> _WHAT IS EXPECTED_
Whenever a line in the entries below includes the string "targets", count that line. Report the total alone.

(Stored items)
Content starts
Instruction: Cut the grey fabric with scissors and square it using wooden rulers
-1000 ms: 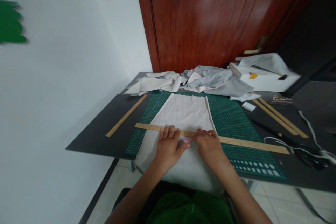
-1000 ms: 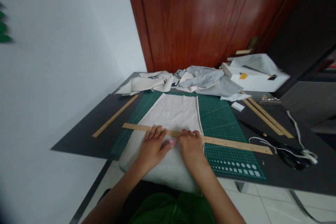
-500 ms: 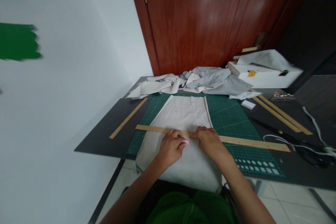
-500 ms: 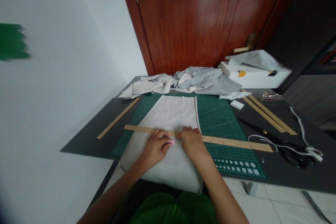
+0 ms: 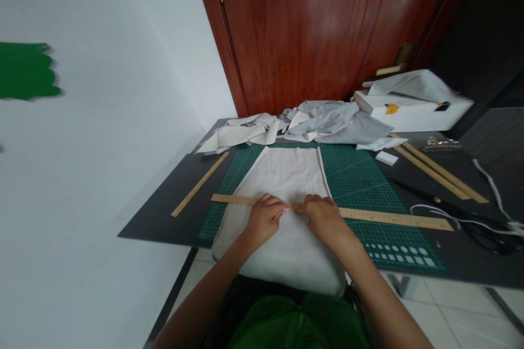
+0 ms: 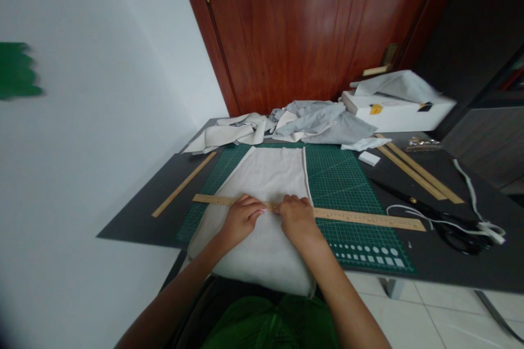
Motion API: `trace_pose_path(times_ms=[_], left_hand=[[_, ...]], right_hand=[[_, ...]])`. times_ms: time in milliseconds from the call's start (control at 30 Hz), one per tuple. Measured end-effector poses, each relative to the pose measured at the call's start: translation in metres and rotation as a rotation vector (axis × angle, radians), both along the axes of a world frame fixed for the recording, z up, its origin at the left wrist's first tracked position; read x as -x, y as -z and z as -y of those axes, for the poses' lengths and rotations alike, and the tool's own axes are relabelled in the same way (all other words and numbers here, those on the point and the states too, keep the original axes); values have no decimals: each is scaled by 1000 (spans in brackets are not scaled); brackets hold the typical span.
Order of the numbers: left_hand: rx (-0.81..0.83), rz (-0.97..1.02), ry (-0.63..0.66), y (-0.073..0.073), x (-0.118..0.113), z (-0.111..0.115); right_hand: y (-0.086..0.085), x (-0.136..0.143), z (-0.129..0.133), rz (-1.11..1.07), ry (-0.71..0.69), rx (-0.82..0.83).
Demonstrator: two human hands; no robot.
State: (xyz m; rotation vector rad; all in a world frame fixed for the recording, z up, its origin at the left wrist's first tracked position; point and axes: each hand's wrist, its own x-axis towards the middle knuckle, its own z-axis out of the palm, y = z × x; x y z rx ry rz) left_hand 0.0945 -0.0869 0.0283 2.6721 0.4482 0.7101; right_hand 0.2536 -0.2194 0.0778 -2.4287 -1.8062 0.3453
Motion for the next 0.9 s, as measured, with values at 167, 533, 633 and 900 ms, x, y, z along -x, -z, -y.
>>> trace_pose_path(times_ms=[167,533,633,900], left_hand=[[-20,4,25,4,-3,-4],[-214,-216,-35,-2,0,5],[-238,-232,-51,-2,1,7],[-231,-271,-77,-3,12,1]], right_hand=[[-1,1,0,3,6,-4],[6,3,1,10,14,2],[5,3,1,15,2,6],[7,3,2,42,-7,12]])
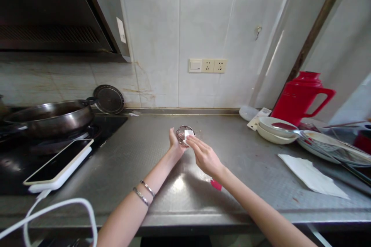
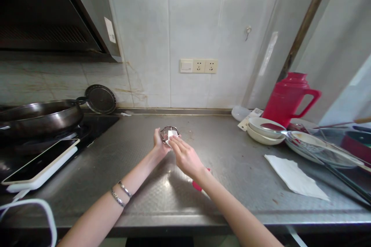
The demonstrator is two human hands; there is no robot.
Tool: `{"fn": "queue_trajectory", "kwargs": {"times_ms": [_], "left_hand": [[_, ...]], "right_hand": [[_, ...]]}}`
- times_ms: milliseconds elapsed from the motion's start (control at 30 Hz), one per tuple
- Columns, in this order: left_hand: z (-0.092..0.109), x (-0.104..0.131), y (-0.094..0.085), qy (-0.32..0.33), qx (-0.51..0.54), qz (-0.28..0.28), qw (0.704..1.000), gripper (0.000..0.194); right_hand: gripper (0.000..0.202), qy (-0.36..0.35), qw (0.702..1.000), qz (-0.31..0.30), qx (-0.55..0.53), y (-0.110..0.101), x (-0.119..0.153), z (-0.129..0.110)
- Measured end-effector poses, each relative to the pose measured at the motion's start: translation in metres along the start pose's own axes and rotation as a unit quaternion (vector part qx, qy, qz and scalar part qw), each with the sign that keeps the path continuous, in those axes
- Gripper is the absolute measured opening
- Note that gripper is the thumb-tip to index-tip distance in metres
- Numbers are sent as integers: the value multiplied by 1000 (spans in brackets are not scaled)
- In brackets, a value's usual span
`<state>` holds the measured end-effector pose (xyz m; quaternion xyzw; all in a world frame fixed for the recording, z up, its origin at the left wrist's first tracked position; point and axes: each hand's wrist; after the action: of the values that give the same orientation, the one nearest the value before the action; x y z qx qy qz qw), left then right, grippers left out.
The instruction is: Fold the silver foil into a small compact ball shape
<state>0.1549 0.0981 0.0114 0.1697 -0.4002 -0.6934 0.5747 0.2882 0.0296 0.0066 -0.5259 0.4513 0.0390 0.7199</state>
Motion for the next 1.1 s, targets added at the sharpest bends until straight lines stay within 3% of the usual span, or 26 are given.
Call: {"fn": "queue_trajectory", "kwargs": {"times_ms": [67,233,533,800,1100], "left_hand": [[-1,0,2,46,-3,22,999,61],[-3,1,4,75,-14,27,997,59],[-6,5,5,52,-59,-9,997,70],[-6,13,11,20,-123,-33,992,69],[-6,11,10,21,-173,-90,981,75]], "right_hand": [[52,-7,1000,-2,6,2,-2,-3],[48,-59,998,-14,20,4,-5,-2],[41,-128,990,-44,51,-1,-12,11],[34,-208,974,-72,58,-14,-26,44],[35,-174,979,-99,42,-28,-35,63]]}}
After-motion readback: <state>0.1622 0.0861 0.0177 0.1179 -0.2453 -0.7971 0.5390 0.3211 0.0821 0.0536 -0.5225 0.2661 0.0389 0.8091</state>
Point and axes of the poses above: each hand's wrist, its own x-axis away from the middle knuckle, its own y-axis out of the palm, z = x × y, and after that the axes turned 6 degrees about -z, right-handed
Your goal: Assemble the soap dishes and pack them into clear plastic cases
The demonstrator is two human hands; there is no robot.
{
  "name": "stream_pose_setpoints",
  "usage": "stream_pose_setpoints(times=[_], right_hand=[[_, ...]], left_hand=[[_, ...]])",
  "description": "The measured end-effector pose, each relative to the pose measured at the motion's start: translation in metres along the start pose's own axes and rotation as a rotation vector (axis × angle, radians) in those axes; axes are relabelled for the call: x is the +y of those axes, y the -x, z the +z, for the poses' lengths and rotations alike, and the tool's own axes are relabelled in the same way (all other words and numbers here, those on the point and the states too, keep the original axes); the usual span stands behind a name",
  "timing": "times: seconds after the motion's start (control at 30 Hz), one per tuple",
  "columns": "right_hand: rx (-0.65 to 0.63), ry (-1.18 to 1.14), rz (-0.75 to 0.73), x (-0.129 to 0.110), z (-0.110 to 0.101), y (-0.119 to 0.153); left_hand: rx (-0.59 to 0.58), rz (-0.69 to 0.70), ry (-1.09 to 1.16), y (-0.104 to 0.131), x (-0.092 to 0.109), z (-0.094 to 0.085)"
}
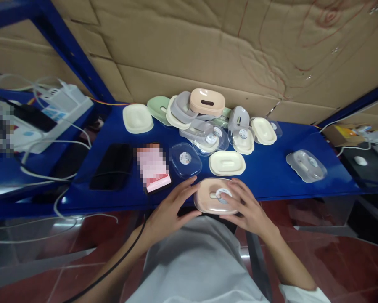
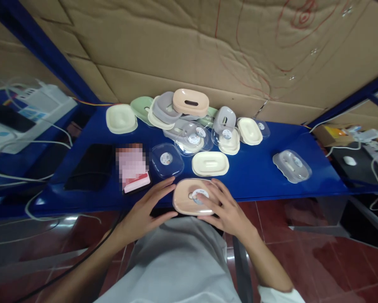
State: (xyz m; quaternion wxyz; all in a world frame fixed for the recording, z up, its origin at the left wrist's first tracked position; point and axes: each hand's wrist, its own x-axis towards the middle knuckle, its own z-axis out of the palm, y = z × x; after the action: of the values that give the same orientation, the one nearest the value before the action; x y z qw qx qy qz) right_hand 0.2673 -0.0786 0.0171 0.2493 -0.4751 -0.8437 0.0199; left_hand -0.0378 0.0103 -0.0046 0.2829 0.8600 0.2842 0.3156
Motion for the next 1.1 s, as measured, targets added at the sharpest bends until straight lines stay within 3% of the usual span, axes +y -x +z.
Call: stream_pose_setpoints(times=[0.1, 0.23, 0.37, 0.47, 0.53, 0.63, 0.7, 0.8, 1.0, 1.1], right_hand=[[0.191, 0.081, 0.141, 0.015, -0.018, 0.026], [0.419, 0.363, 0.514, 0.051, -0.034, 0.054], [0.421, 0.513, 0.66, 0.095, -0.037, 0.059], [0.388, 0.57, 0.688, 0.115, -0.039, 0.047], [0.402, 0.582, 0.661, 0.114, -0.039, 0.034], [0.331, 0.42, 0.461, 0.09, -0.028, 0.012], [0.184, 0.313, 0.344, 0.068, -0.015, -0.001], [0.023, 0.277, 0.305, 0.045, 0.0, -0.013], [-0.009, 0.256, 0.291, 0.04, -0.008, 0.005], [0.021, 0.269, 0.34, 0.035, -0.012, 0.019]], left_hand=[[0.123, 0.066, -0.073, 0.0, 0.002, 0.0], [0.253, 0.097, -0.334, -0.014, 0.002, 0.002], [0.188, 0.052, -0.564, -0.032, 0.005, 0.01], [0.12, 0.071, -0.567, -0.038, 0.014, 0.019], [0.061, 0.141, -0.509, -0.037, 0.02, 0.022], [-0.008, 0.265, -0.412, -0.031, 0.021, 0.021], [0.001, 0.249, -0.417, -0.028, 0.017, 0.017], [0.035, 0.145, -0.49, -0.028, 0.008, 0.01], [0.102, 0.12, -0.517, -0.03, 0.008, 0.015], [0.192, 0.13, -0.442, -0.027, 0.011, 0.015]])
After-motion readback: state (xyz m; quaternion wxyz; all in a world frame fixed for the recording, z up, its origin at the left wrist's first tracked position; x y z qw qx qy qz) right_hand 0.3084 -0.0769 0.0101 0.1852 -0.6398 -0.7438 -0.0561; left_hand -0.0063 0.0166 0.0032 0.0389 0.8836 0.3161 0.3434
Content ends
> _YOUR SOLUTION_
2